For a moment I expected a tale of tragedy from the couple before me. Perhaps Hubert, Jr. had died in infancy and so when the young man I knew as Hubert, III came along they sought to reincarnate their lost son in his person and gave him the same name.
The answer was simpler than that. “Well,” my client answered. “I used to be Hubert E. Clement, Jr. and my father was Hubert E. Clement, Sr. But then he died and I figured, ‘Why can’t I be Hubert E. Clement, Sr.?’ So I have been Hubert E. Clement, Sr. for quite a few years now.”
Why not indeed. Idem sonans. Q.E.D.
I had another old client, one I truly felt privileged to know, not to mention serve as his lawyer.
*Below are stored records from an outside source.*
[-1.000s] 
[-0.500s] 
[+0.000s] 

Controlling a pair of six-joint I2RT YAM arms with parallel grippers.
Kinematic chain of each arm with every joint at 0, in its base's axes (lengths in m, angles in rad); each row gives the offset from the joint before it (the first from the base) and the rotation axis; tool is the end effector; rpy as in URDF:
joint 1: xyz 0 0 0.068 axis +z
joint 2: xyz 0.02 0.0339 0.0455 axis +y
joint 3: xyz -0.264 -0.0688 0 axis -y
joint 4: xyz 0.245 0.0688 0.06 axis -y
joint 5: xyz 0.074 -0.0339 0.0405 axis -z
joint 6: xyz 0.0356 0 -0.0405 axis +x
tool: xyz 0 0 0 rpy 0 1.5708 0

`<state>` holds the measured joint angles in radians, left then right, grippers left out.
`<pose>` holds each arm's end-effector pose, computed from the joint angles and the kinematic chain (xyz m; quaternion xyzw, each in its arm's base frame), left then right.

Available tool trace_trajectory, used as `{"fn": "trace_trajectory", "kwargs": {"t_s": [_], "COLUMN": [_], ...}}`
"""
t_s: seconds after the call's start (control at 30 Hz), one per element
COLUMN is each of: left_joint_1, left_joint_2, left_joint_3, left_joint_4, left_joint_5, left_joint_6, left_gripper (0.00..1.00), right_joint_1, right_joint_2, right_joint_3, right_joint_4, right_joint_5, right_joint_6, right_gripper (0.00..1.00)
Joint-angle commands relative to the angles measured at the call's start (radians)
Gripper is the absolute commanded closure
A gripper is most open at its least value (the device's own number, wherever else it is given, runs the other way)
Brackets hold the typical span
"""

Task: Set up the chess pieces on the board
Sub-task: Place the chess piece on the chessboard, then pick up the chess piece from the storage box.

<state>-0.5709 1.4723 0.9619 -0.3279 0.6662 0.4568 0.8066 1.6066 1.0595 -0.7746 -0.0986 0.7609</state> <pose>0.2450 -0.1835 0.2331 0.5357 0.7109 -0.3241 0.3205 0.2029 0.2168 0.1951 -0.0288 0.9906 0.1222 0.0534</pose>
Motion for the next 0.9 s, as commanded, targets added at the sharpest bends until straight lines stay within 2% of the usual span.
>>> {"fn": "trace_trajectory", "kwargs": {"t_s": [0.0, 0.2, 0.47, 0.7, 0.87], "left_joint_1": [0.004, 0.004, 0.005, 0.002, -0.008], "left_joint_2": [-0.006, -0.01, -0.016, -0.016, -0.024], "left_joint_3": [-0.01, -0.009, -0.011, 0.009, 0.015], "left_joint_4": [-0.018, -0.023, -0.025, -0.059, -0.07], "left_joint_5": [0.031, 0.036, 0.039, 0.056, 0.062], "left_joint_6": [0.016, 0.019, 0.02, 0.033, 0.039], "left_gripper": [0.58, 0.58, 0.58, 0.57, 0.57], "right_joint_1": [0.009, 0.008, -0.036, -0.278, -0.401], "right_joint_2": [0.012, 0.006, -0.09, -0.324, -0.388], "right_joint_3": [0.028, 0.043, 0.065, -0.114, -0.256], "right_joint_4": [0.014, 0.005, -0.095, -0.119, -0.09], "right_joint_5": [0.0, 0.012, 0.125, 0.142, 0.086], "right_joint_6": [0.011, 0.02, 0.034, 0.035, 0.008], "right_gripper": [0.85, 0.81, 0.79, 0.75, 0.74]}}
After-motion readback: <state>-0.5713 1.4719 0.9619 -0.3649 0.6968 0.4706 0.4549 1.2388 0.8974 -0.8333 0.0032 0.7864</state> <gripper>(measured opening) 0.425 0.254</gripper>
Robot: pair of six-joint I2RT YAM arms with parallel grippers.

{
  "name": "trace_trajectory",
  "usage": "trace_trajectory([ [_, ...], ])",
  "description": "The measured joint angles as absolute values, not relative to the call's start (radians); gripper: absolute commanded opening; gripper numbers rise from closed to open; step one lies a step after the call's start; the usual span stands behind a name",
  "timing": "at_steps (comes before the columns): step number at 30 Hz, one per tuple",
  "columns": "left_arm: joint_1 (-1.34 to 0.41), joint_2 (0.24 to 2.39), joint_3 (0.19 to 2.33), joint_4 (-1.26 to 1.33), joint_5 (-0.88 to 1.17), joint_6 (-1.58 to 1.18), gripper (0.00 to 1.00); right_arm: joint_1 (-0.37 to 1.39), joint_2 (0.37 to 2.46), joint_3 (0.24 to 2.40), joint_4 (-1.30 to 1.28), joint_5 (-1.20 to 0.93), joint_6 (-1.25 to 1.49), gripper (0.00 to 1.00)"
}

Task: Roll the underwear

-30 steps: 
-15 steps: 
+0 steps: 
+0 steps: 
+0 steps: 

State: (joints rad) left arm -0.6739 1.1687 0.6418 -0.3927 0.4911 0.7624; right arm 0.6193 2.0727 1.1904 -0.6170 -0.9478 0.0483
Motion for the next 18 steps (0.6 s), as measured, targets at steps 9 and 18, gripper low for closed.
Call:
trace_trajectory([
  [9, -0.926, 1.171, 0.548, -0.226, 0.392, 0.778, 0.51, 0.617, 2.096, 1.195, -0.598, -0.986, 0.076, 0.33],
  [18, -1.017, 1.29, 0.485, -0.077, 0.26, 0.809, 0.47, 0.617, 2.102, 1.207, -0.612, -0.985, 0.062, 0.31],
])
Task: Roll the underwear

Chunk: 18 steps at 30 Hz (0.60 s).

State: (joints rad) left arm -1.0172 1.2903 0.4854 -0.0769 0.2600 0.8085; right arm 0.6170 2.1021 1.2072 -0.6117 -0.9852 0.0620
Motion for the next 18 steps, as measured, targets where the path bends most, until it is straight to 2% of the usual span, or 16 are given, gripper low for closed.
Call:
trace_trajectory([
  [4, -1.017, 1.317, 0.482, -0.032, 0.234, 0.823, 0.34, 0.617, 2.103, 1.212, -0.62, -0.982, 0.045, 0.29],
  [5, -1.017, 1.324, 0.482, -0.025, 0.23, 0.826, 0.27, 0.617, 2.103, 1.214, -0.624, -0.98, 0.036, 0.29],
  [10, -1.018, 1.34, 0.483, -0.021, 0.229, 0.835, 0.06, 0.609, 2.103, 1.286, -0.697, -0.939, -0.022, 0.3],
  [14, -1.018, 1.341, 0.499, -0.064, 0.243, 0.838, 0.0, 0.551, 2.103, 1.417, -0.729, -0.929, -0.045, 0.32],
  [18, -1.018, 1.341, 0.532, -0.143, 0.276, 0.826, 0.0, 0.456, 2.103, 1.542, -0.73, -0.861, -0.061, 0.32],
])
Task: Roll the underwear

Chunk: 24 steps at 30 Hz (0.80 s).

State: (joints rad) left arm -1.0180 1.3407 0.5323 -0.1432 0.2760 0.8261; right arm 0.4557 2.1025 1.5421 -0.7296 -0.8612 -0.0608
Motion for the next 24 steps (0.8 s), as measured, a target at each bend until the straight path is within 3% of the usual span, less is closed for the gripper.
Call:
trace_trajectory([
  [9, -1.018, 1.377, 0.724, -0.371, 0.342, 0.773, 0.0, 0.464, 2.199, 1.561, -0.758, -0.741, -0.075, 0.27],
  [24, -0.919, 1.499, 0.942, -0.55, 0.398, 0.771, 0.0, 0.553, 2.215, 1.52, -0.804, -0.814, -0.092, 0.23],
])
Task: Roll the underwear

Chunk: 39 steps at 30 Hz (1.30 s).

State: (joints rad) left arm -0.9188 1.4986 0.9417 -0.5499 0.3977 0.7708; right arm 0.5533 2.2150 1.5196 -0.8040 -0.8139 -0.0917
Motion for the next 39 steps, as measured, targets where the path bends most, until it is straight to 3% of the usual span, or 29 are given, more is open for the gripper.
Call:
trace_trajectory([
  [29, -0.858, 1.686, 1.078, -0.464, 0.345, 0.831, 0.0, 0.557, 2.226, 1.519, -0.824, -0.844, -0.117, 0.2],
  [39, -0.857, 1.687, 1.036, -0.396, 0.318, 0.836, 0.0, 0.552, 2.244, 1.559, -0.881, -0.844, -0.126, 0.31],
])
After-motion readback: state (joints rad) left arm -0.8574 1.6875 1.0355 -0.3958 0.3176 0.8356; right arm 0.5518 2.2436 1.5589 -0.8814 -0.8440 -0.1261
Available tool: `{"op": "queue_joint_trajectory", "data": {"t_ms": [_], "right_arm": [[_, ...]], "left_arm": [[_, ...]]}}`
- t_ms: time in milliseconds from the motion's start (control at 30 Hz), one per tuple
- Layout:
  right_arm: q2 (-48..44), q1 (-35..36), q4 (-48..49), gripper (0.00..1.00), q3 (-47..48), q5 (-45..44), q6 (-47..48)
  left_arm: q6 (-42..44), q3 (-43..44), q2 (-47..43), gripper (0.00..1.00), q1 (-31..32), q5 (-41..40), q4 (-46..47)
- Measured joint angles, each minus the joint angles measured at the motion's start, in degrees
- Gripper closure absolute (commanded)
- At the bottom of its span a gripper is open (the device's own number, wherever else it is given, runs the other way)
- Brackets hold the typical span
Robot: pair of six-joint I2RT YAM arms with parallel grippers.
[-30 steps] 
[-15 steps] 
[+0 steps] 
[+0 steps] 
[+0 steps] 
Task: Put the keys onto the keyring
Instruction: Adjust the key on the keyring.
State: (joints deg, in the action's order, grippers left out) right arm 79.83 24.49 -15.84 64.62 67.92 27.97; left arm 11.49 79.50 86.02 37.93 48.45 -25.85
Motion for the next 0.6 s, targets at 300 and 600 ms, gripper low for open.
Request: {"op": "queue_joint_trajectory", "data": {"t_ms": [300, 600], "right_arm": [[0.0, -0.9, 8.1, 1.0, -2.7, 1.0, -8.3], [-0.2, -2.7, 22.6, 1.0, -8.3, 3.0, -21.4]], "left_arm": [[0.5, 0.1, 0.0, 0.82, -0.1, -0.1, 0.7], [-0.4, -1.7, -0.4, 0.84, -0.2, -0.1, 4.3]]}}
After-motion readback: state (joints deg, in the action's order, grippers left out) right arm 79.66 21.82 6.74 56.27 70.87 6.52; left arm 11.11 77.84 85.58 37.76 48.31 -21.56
He had been a highly successful farmer in town, on a homestead that through previous generations of his family had defied successful agricultural pursuits until he came along. He was very intelligent, self-taught, full of energy even when I knew him in his 80’s. He had been a Town Father, serving his community in many ways for half a century or more. Let’s call him Merrill Herbert.
The first time he came to me, it was because of my willingness to dive into the old records and figure out knotty real estate problems. He owned a piece of property separate from the ancestral homestead farm, and he wanted to give it to his son. The problem was that he had acquired the property piecemeal over many years, so he had five different deeds that went to create his title. To complicate matters further, the property had been bifurcated by the interstate highway built through the area in the late 50’s, and he had conveyed off various pieces. What he planned to give his son was what was left over, but how to describe it after the property had been sliced and diced this way?
He handed over the deeds for my review. I went through them one by one. “Let’s see,” I said. “Here is a deed to you from Joseph Smith.”
“Ayuh,” he agreed. “That’s my wife’s brother.”
“OK.” I went on to the next one. “Now here is a deed to you from Andrew Jones.”
“Ayuh,” he answered. “That was my grandfather on my mother’s side.”
“Fine. Next we have one from Julia Brown.”
“Ayuh,” he replied. That’s my sister.”
“Very good. And this one is from someone named James Black.”
“Ayuh,” affirmed my client, Merrill Herbert. “That would be my uncle, my mother’s brother.”
Reaching for the last one, I said “Now this one is from Alexander Herbert. What relation was he?
“Alexander Herbert? he rejoined. “No relation.”